Assigned task »
In the data below, find each line that contains the word "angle" and copy it.

══════════════════════════════

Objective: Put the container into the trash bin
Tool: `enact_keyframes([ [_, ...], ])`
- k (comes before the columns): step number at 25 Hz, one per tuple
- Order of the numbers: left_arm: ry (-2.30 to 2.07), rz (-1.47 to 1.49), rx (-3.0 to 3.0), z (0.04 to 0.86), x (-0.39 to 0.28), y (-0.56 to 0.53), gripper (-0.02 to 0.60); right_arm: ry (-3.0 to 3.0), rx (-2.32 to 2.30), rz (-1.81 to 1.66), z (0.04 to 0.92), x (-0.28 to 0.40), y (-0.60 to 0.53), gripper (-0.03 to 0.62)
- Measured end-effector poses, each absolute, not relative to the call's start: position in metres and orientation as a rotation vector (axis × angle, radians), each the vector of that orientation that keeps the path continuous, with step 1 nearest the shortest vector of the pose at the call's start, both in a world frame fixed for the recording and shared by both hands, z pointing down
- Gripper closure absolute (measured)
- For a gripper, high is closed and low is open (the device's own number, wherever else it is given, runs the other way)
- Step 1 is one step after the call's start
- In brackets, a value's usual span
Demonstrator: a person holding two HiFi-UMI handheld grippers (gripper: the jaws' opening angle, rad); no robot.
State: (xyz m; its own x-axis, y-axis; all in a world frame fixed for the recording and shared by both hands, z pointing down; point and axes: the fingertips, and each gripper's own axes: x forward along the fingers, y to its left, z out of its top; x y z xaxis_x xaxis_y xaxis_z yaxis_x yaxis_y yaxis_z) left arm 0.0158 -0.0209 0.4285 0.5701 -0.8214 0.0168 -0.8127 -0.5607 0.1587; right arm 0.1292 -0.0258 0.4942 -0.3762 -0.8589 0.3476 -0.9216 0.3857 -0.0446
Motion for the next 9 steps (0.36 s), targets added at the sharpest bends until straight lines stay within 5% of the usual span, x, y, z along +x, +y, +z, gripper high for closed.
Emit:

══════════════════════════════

Result of this exercise »
- Measured end-effector poses, each absolute, not relative to the call's start: position in metres and orientation as a rotation vector (axis × angle, radians), each the vector of that orientation that keeps the path continuous, with step 1 nearest the shortest vector of the pose at the call's start, both in a world frame fixed for the recording and shared by both hands, z pointing down
Demonstrator: a person holding two HiFi-UMI handheld grippers (gripper: the jaws' opening angle, rad); no robot.

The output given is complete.